• [Work instructions]:
Return exactly the span of lines in the following data that opens with the line containing "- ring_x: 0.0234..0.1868" and closes with the line containing "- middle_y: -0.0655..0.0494". Include nothing else.

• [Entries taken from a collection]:

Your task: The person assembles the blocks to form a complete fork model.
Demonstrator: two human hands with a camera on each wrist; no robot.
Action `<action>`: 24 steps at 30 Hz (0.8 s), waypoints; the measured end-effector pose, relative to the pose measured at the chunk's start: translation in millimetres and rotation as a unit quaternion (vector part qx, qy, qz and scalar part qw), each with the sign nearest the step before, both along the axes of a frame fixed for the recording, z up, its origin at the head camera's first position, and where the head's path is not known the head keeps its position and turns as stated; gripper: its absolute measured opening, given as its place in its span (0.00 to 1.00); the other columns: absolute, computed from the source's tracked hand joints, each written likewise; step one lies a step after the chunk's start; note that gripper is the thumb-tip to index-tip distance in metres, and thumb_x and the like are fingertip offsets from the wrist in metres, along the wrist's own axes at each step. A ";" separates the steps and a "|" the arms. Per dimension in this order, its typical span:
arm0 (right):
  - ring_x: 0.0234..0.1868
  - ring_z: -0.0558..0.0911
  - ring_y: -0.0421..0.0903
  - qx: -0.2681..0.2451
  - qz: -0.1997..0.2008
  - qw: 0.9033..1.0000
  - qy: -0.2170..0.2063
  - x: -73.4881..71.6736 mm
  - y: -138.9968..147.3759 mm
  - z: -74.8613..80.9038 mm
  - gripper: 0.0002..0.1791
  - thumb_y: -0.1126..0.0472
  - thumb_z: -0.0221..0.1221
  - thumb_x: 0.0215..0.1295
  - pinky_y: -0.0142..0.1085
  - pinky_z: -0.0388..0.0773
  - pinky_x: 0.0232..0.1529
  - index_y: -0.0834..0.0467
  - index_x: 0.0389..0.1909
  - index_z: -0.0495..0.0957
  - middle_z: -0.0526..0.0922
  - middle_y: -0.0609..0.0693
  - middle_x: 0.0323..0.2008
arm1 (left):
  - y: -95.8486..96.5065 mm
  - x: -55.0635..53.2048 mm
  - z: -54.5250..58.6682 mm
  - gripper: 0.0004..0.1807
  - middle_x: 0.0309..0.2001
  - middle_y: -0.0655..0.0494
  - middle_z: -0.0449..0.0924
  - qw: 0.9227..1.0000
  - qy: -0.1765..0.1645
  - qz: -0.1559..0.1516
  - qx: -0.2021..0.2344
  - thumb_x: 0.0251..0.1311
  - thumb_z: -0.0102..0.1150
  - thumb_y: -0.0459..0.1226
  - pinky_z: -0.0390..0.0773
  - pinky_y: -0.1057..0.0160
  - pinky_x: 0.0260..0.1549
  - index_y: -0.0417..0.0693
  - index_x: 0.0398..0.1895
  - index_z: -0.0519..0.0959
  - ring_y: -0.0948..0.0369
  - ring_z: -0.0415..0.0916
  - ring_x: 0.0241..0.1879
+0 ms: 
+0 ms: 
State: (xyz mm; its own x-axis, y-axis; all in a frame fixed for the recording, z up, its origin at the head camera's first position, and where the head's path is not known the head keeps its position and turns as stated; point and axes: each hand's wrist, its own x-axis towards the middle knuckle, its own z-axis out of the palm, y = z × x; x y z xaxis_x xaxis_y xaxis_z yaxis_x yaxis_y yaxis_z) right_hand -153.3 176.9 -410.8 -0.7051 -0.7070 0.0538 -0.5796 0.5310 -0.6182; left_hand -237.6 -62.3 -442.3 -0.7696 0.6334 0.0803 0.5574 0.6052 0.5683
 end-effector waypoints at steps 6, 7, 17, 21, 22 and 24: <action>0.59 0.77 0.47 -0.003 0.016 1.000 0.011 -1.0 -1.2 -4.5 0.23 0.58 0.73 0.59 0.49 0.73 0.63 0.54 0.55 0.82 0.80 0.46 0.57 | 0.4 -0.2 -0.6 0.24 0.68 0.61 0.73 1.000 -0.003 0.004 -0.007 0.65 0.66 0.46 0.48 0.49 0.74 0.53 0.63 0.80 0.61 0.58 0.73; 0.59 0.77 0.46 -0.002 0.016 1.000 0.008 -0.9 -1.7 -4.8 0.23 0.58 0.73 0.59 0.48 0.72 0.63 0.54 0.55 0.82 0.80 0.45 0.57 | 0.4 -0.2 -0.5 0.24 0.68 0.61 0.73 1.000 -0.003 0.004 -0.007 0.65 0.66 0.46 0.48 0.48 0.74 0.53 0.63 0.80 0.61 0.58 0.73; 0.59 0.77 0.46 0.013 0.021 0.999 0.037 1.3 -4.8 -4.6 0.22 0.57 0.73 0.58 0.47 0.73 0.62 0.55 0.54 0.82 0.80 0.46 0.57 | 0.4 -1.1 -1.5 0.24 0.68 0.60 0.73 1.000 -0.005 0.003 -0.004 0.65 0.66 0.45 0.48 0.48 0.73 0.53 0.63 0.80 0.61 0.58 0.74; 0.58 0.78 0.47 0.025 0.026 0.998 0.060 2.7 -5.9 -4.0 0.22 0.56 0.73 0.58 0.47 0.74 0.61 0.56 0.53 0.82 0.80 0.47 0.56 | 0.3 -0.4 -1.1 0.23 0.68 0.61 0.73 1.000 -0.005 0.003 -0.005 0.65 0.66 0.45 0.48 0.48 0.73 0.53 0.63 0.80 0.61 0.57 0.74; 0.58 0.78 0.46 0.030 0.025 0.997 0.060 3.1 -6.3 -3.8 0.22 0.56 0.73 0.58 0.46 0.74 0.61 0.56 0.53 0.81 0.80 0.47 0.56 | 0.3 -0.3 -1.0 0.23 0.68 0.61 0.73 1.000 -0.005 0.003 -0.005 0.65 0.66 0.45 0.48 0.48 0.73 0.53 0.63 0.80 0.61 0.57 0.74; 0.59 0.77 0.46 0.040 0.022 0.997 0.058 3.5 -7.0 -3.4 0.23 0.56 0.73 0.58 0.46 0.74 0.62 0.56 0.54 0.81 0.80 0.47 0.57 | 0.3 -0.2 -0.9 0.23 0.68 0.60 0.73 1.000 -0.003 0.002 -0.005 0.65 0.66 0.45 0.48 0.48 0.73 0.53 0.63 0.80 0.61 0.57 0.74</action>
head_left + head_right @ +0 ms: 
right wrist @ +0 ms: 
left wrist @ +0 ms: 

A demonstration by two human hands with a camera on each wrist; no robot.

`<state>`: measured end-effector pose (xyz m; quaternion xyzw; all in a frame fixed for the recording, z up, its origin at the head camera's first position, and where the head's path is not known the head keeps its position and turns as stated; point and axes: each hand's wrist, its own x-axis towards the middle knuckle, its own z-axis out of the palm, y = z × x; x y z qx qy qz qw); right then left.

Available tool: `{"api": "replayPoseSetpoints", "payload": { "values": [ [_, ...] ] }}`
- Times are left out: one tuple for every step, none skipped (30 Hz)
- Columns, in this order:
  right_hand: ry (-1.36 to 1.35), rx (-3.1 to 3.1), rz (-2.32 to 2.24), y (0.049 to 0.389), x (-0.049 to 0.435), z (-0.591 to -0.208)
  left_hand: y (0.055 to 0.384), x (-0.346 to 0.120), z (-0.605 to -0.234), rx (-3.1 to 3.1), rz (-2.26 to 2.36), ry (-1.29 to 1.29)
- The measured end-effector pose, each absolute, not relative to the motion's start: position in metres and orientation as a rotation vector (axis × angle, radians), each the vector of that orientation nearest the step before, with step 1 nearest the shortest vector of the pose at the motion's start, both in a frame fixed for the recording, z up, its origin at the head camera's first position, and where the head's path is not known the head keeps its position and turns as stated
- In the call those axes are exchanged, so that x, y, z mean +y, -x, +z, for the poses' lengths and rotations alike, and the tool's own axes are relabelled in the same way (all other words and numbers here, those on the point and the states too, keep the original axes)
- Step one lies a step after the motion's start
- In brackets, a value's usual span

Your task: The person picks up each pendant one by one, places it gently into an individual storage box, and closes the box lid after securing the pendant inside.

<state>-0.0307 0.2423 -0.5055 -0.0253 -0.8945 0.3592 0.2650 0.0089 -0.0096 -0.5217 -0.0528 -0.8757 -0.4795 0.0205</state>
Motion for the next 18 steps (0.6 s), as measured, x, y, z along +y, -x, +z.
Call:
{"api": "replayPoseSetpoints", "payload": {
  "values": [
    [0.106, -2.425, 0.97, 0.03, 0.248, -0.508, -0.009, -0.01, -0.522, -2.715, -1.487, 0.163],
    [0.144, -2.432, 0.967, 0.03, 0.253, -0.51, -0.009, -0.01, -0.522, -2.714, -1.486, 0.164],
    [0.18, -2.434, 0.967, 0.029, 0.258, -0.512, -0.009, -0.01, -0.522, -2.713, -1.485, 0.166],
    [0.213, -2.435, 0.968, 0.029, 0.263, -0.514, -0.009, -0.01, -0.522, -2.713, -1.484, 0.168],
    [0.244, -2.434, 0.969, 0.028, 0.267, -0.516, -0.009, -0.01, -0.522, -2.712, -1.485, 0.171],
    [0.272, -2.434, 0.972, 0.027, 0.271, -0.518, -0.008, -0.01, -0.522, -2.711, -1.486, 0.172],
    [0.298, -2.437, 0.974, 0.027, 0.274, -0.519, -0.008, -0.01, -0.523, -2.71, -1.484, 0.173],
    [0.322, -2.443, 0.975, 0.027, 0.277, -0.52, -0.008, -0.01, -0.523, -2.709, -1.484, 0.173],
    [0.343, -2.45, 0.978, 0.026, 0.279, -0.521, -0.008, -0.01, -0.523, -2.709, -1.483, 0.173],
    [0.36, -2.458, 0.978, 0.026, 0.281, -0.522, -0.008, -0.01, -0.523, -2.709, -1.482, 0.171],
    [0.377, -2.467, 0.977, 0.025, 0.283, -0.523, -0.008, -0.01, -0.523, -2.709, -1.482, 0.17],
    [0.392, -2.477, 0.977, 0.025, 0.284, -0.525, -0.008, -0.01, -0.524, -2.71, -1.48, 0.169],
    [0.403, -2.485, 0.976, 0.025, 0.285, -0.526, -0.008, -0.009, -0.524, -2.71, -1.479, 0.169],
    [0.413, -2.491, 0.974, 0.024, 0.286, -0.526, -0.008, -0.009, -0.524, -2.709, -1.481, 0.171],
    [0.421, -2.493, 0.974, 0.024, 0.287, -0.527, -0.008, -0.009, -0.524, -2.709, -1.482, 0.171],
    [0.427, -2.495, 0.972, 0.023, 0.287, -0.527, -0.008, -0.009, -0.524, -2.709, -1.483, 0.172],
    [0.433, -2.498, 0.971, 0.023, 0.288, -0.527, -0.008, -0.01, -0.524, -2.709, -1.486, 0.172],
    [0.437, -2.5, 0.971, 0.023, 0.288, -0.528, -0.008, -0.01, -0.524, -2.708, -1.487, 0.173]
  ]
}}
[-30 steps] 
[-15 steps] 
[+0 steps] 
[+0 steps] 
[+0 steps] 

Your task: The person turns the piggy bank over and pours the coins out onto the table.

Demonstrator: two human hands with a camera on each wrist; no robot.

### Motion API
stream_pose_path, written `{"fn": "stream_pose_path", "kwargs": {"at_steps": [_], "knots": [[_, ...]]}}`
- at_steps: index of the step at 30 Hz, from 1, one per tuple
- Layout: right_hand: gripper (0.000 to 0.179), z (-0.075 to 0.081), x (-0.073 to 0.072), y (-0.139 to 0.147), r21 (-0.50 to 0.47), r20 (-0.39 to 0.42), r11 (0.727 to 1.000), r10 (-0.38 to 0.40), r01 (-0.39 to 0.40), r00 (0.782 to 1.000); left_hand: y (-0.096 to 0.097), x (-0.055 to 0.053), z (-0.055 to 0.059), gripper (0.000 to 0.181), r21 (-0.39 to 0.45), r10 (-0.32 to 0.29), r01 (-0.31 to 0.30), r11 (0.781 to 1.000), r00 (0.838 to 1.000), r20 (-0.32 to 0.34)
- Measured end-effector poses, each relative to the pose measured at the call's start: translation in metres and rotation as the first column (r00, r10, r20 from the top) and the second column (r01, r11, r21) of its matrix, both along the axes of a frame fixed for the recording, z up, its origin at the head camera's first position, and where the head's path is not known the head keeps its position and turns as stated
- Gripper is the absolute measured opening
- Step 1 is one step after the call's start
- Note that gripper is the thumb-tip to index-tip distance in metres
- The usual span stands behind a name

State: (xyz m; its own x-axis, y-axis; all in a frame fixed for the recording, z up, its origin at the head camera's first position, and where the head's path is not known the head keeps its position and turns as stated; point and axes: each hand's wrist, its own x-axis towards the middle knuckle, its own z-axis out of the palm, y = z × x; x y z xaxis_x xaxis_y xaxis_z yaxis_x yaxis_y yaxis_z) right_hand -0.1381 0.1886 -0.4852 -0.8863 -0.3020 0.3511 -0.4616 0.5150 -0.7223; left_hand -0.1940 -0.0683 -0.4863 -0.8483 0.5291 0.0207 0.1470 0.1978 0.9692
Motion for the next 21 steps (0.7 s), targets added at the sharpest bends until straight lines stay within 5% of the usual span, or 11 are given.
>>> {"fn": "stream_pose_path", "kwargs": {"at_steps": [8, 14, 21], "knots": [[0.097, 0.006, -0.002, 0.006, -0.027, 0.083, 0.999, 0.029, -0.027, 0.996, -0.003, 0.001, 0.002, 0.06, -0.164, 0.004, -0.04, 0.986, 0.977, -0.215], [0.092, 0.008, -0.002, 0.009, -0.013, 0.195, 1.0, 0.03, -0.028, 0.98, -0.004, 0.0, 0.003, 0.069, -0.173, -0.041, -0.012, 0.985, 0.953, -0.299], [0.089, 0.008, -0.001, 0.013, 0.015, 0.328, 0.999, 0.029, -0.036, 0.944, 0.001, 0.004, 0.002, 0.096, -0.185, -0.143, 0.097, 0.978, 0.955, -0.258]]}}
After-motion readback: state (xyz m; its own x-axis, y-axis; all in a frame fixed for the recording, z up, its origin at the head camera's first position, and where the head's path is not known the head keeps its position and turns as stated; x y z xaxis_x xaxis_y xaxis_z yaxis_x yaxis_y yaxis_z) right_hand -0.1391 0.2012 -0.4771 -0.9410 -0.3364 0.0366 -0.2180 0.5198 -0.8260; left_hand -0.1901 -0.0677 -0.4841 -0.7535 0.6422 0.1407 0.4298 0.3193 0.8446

• [Solution]:
  - ring_x: 0.0234..0.1868
  - ring_z: -0.0558..0.0911
  - ring_y: -0.0421..0.0903
  - qx: -0.2681..0.2451
  - qz: -0.1997..0.2008
  - qw: 0.9033..1.0000
  - qy: -0.2170..0.2063
  - x: -73.4881..71.6736 mm
  - y: -138.9968..147.3759 mm
  - z: -74.8613..80.9038 mm
  - gripper: 0.0002..0.1791
  - thumb_y: -0.1126..0.0472
  - thumb_z: -0.0221..0.1221
  - thumb_x: 0.0215..0.1295
  - pinky_y: -0.0142..0.1085
  - pinky_z: -0.0388..0.0773
  - pinky_x: 0.0232..0.1529
  - index_y: -0.0834..0.0467
  - index_x: 0.0389..0.1909
  - index_z: -0.0495..0.0957
  - middle_z: -0.0526..0.0922
  - middle_y: -0.0609..0.0693
  - middle_x: 0.0323..0.2008
arm1 (left):
  - y: -95.8486..96.5065 mm
  - x: -55.0635..53.2048 mm
  - z: -54.5250..58.6682 mm
  - gripper: 0.0004..0.1807
  - middle_x: 0.0309..0.2001
  - middle_y: -0.0655..0.0494

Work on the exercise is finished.